Silver economy : L’âge d’or de l’économie argentée

Non, ce pays n’est pas pour le vieil homme ? Mais les données suggèrent qu’il devrait bien l’être. D’ici 2050, la population de plus de 60 ans aura presque doublé (selon les estimations faites dans ce rapport par l’Organisation Mondiale de la Santé). Pour les institutions, les personnes âgées jouent de plus en plus un rôle de premier plan, et des pays comme le Royaume-Uni ont créé un Ministère de la Solitude pour traiter les cas de solitude non désirée chez les personnes âgées, et en Espagne, le même besoin se fait sentir. En revanche, dans les entreprises privées, de nombreuses marques remettent au goût du jour l’ancien à travers des propositions conçues par et pour cette tranche de la population.

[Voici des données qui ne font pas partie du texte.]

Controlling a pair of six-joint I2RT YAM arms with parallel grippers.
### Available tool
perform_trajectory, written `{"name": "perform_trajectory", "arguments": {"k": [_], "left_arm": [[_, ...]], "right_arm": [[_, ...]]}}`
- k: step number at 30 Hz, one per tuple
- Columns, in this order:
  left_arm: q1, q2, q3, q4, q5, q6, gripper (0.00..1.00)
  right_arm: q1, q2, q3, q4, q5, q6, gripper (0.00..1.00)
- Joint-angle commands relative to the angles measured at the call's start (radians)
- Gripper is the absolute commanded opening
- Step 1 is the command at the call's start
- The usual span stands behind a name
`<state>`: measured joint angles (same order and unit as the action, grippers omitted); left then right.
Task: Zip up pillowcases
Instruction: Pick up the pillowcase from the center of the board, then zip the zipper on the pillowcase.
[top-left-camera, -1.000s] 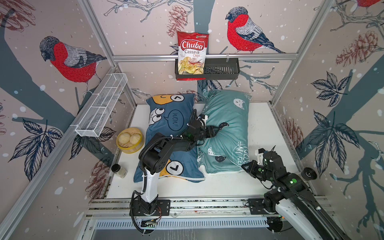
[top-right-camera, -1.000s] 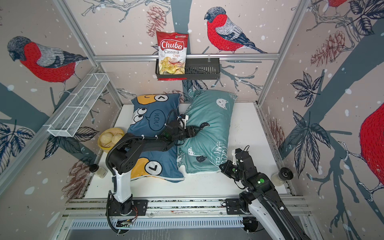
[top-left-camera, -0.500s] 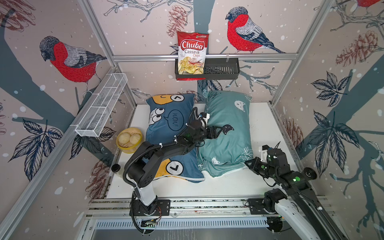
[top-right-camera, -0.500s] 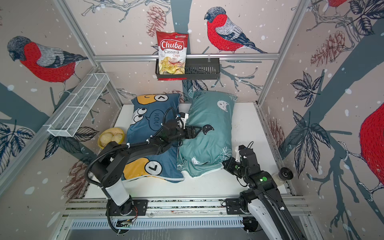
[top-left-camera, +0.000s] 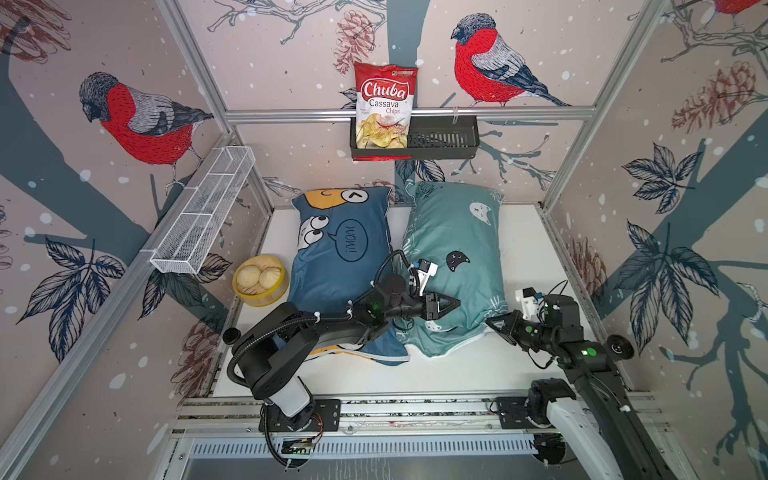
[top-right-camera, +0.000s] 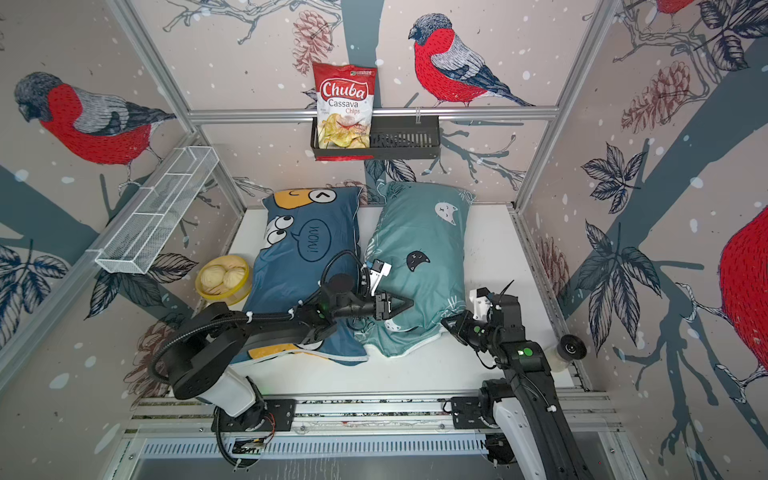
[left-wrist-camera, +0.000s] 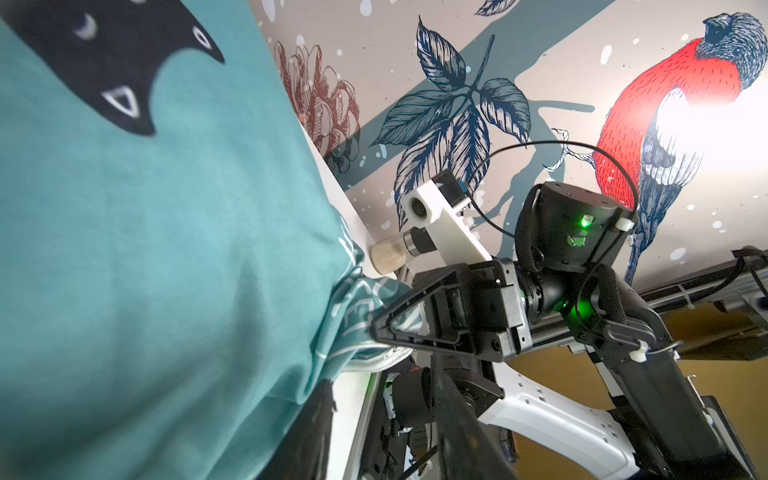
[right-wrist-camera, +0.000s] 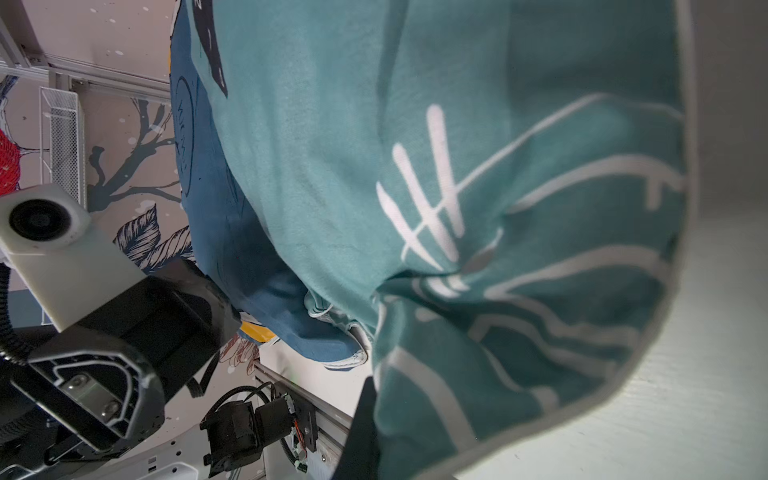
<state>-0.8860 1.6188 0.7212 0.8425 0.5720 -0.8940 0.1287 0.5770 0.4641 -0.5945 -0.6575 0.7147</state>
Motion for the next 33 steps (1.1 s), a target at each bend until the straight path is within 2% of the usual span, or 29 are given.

Justement, l’allongement de l’espérance de vie a poussé les entreprises de biens et services à s’occuper de ce nouveau profil senior, et la Commission européenne elle-même a émis de orientations sur le nouveau modèle économique qui a explosé ces dernières années autour de ces personnes : la silver economy.

Qu’est-ce que la silver economy et quels changements implique-t-elle ?

Le concept a aussi de l’âge : il est en effet né au Japon – l’un des pays avec le plus grand nombre de personnes âgées au monde – dans les années 1970. La silver économy consiste en toute activité économique qui oriente ses propositions commerciales vers des personnes de plus de 50 ans. Et avec cela, nous parlons de bien plus que des résidences du troisième âge.

Quels secteurs cela concerne-t-il donc ? Tous ! Et cette tendance nécessite de l’innovation, car les générations suivantes dans ce groupe d’âge (que nous atteindrons tous) présenteront des taux plus élevés de connaissances et de demandes technologiques. Pour preuve, une enquête menée en 2018 par l’American Association of Retired Persons (AARP) notait déjà que d’ici 2030, les américains de plus de 50 ans dépenseront plus de 84 milliards de dollars par an en produits technologiques.

D’autres données intéressantes recueillies dans cette étude montrent que 65 % des personnes entre 55 et 64 ans aux États-Unis utilisent Facebook. On souligne également que nous assistons à une génération de gamers senior avec un intérêt notable pour les e-Sports, étant donné que selon cette étude, 38 % des Américains sont utilisateurs de jeux vidéo.

En plus de l’industrie du divertissement, le bien-être de cette population se traduit par l’habitat et l’aménagement intérieur, puisqu’ils exigent des logements avec des adaptations pour leur confort, leur permettant de continuer à vivre plus facilement chez eux lorsque des limitations physiques ou cognitives apparaitront.

En ce qui concerne leur rôle en tant que force de travail, les personnes de plus de 65 ans représentent désormais près de 13 % des travailleurs au Japon, et ce nombre devrait augmenter de 25 % entre 2016 et 2026. Mais cela va au-delà des chiffres. Comme nous avons déjà pu le remarquer, une longévité accrue apportera de nouvelles opportunités de croissance économique et de développement personnel. Effectivement, les seniors sont déjà en train de perturber clairement les normes des retraites et cela a aussi une incidence sur la rupture avec le court-termisme au sein des entreprises.

Au-delà de l’économie : l’inclusion sociale

La silver economy est directement associée à l’inclusion sociale : les personnes âgées prennent leur retraite du travail, mais pas de la vie. La diversité implique aussi l’acceptation de la vieillesse et l’âgisme est devenu le prochain tabou à combattre.

Joseph F. Coughlin, fondateur du MIT AgeLab, l’explique ainsi : « Nous combattons une notion de vieillissement totalement dépassée. Cela nous contraint à certains paradigmes à mesure que nous vieillissons, ce qui est problématique, étant donné que l’avenir de notre monde est influencé par les actions des personnes âgées qui y vivent. Cela détourne également les entreprises du besoin d’apporter une solution aux véritables besoins de cette tranche d’âge qui devient de plus en plus grande, riche et exigeante ».

Ce changement économique dont parle Coughlin entraînera à son tour un changement culturel qui redéfinit le vieillissement et la longévité, les associant à la joie et au bien-être. À titre d’exemple, il a déjà été prouvé que les personnes ayant des stéréotypes positifs sur l’âge se remettront plus tôt des situations de handicap et seront moins susceptibles de souffrir de démence.

Ce nouvel état de fait a déjà son propre nom : le gérontologue japonais Takao Suzuki a donné un nom à une nouvelle tranche d’âge, les jeunes-vieux (autonomes, indépendants), en la différenciant des vieux-vieux (dépendants). « Les 60-75 ans d’aujourd’hui sont très différents de ceux qui avaient le même âge dans les années 90 », conclut le spécialiste.